It would be hard not to associate Janie's dream with the pear tree episode:
She was stretched on her back beneath the pear tree soaking in the alto chant of the visiting bees, the gold of the sun and the panting breath of the breeze when the inaudible voice of it all came to her. She saw a dust-bearing bee sink into the sanctum of a bloom; the thousand sister-calyxes arch to meet the love embrace and the ecstatic shiver of the tree from root to tiniest branch creaming in every blossom and frothing with delight. So this was a marriage!
This passage represents not only a moment of sexual awakening for Janie but also the moment she describes as her awakening to consciousness. The mutuality and reciprocal pleasure associated with the pollinated pear blossom and the pollinating bee creates a natural benchmark for marriage and happiness.

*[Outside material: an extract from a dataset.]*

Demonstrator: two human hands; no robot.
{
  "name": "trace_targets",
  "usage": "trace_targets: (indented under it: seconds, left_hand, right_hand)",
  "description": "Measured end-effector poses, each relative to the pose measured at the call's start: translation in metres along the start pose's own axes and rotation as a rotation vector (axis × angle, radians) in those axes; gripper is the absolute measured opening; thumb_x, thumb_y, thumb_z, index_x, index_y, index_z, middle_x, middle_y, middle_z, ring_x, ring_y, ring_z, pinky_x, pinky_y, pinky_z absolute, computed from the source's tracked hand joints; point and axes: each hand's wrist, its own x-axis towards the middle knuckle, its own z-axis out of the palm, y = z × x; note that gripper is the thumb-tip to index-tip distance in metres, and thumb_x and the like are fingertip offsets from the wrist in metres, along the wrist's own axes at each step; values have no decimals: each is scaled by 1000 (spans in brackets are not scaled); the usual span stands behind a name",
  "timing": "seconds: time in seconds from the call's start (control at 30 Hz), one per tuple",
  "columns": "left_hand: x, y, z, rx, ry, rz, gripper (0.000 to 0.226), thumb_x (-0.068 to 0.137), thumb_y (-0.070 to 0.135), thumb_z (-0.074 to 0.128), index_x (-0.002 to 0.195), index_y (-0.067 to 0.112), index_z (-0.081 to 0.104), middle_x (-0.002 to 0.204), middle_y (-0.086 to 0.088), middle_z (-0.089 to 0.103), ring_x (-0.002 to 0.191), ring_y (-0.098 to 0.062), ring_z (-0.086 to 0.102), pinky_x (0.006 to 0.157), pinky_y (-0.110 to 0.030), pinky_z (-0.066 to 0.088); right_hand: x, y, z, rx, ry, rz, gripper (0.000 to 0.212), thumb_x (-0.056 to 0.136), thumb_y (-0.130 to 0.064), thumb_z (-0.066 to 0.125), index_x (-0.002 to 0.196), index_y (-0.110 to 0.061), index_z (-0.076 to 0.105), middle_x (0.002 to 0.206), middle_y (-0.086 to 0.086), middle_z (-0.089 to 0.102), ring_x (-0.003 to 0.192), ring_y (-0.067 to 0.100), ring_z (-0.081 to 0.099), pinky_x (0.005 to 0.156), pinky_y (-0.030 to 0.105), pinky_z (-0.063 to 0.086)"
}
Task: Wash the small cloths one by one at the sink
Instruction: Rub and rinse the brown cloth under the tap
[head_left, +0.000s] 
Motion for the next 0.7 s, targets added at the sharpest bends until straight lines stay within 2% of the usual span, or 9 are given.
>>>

All else in the novel is measured against what Janie sees in nature as an ideal relationship. In this image, Janie sees, though cannot fully understand, the role of agency and hierarchies. Nature here does not dwell in power and hierarchies (as both racial and gendered society do). The bee has the agency to pollinate the blossom; the blossom has the pollen to provide sustenance to the bee. Neither loses more than they gain in their encounter with each other, and both remain themselves.
In her marriages to Logan and Jody, Janie is asked to give up her agency—to become a "mule" for Logan, who sees a horizon no more expansive than forty acres of farmland, and to become an adornment or accessory to Jody, who only wants to simulate the tokens of power he associates with white culture. Janie's Caucasian attributes place her higher in his eyes because they are considered higher in white society. In both marriages, she loses crucial elements of her own self, most specifically her agency and her voice.
Logan Killicks (a name that means wooden anchor) and Joe Stark (whose name implies sparse fruitlessness) both suggest an approach to the natural world diametrically opposed to a pollinated pear tree. With Tea Cake, she becomes more autonomous and also more connected emotionally to her lover in a way that honors natural reciprocity. They give and receive differently but equally from each other. It is not surprising that Tea Cake (or Vergible Woods) enables her to experience the dream she discovered under the pear tree.
The last passage returns to the first page, where the novel claims that
women forget all those things they don't want to remember, and remember everything they don't want to forget. The dream is the truth. Then they act and do things accordingly.
For Janie, because she has gone to the horizon and seen what she has seen, she can rest within the truth of her dream and act with the agency provided by having her memories of love and mutuality. The novel concludes with just this sense of triumph:
Here was peace. She pulled in her horizon like a great fish-net. Pulled it from around the waist of the world and draped it over her shoulder. So much of life in its meshes! She called in her soul to come and see.